School officials say that the bell schedule changes, which will give drivers more time to pick up and drop off students, will help maintain state funding. The state calculates transportation funding based on an efficiency formula that looks at factors such as the number of buses on the road and the average number of riders.

Without the new schedules, Wake school officials say the district’s transportation efficiency rating would drop to the point that it would see a $4 million cut in state funding.

“If our efficiency drops, we have to pick up the tab out of local dollars, which we don’t want to do,” Tata said. “We want to save our dollars and use local dollars for local needs.”

School officials say that not only will the schedule changes eliminate the need to buy more buses but it will also let the district reduce the current fleet. They say this would save $6 million.

But the schedule changes mean most schools will see their times shift by five to 10 minutes a day. Times would shift by at least 11 minutes at 42 schools. For 18 schools, the schedules would shift by at least 50 minutes.

The changes are likely to produce a parental backlash at some schools. Tata said they’ve received 1,100 comments since an online survey opened at 5 p.m. Thursday.

The survey runs until 10 p.m. Thursday. Comments will be forwarded to school board members before they discuss the proposal on Feb. 21.

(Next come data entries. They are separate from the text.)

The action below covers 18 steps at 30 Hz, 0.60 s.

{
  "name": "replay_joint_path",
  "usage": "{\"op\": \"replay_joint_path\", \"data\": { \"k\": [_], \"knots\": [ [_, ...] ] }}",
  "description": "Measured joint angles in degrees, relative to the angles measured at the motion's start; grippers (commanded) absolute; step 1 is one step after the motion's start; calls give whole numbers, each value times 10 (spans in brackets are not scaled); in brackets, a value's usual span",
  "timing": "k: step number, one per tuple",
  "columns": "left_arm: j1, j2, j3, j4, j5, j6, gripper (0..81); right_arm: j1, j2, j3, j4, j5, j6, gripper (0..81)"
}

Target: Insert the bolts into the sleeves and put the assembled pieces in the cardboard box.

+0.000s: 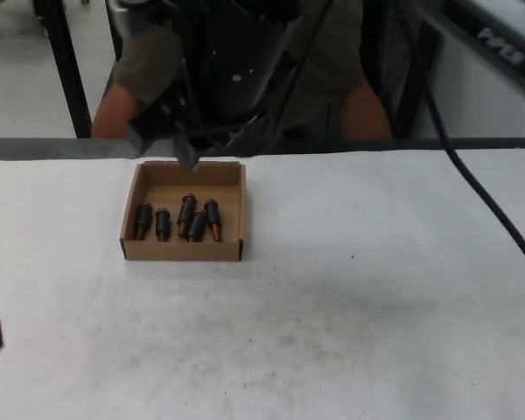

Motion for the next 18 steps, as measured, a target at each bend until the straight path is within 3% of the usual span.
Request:
{"op": "replay_joint_path", "data": {
  "k": [12,14,18],
  "knots": [
    [0,1,104,-89,41,-50,132,83,-199,295,-51,30,45,348],
    [0,1,123,-111,41,-69,132,111,-285,421,-94,30,72,348],
    [0,1,164,-158,41,-100,132,139,-391,565,-154,37,140,348]
  ]
}}
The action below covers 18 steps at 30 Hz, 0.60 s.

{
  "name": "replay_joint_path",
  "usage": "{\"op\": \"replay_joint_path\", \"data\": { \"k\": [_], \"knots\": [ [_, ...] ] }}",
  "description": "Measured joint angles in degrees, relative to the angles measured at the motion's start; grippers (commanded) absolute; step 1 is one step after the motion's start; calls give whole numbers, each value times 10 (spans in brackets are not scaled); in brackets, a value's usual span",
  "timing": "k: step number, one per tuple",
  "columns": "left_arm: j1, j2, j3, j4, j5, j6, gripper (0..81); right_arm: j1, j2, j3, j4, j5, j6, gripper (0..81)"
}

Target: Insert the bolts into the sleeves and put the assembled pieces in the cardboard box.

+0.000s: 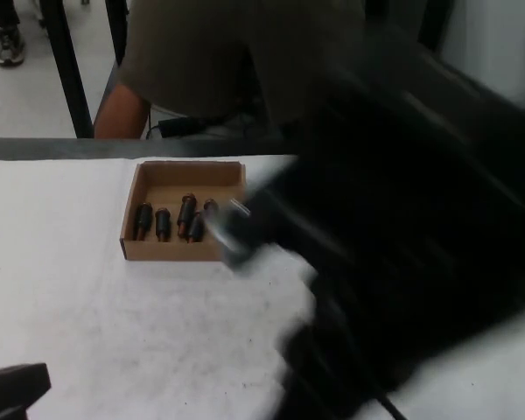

Under board policy, the bell schedules for the upcoming school year must be adopted by April 1.

“We think it’s a win-win from a school system perspective as far as the best use of taxpayer funding,” Tata said. “There’s an impact on individual families so that’s why we want to hear from families.”

To help parents deal with the potential changes, Tata said staff is talking with schools and groups like the YMCA that provide before- and after-school care. He said they’re also looking at what educational opportunities that can be provided at schools before- and after-school.

Tata also talked today about decisions made by the board on Tuesday to help relieve overcrowding at two high schools.

The school board agreed to pay $1.75 million to buy the vacant Garner Towne Square 10 movie theater on Timber Drive. The building will be converted to house freshmen from nearby Garner High starting in the 2013-14 school year.

The board also agreed to pay $12.38 per square foot to lease a 77,574-square-foot office building at 3700 Pleasant Church Grove Road in Morrisville. It will be converted to operate as an off-campus ninth-grade center for Panther Creek High starting this August.

The board chose the office building for Panther Creek over another option that would have meant placing modular classroom units on the site of a future middle school next to Alston Ridge Elementary. That option would mean that the ninth-grade center wouldn’t be ready until the 2013-14 school year.

Both deals would also need to be approved by county commissioners.

Some parents have complained that the office building is too far rom Panther Creek to provide convenient access for freshmen to travel to the main campus to take classes that wouldn’t be available at the ninth-grade center.

“I don’t know how they would make it work,” said Cindy Sinkez, a parent of a student who expects to be a freshman at Panther Creek High this fall.

Based on the parental feedback, Tata said that he will talk with school board chairman Kevin Hill about whether the board should take another look at using the office building.